> _Required work_
Check each line of the data below for the string "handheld". Then give the number of lines that have it, without anything else.

───── Collected data ─────

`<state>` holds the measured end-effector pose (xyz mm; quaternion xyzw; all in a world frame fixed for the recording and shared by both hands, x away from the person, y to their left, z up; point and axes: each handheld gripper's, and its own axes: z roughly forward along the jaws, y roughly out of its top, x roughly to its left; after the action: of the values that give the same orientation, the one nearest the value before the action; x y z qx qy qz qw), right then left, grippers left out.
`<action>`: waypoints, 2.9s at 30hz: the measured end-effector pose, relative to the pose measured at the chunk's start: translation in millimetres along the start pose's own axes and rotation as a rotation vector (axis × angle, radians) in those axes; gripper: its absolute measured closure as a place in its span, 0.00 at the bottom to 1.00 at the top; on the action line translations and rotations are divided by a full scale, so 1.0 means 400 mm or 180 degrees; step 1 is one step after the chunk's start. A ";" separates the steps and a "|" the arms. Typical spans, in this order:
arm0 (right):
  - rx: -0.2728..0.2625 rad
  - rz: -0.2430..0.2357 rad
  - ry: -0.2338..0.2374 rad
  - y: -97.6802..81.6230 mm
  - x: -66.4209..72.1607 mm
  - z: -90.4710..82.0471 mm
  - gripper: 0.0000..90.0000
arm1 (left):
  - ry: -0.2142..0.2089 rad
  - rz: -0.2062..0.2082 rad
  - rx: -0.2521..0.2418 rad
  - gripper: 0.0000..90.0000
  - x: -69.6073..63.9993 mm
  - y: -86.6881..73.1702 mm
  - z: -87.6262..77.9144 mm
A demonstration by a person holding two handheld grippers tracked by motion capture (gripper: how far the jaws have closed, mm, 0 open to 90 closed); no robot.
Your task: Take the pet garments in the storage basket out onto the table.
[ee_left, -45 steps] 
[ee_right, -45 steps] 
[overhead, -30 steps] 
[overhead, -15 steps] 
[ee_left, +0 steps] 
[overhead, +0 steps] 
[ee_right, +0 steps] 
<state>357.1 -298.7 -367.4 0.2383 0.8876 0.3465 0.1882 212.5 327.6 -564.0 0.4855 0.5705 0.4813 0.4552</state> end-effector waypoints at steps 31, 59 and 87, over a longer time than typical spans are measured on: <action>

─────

> _Solution to the problem_
2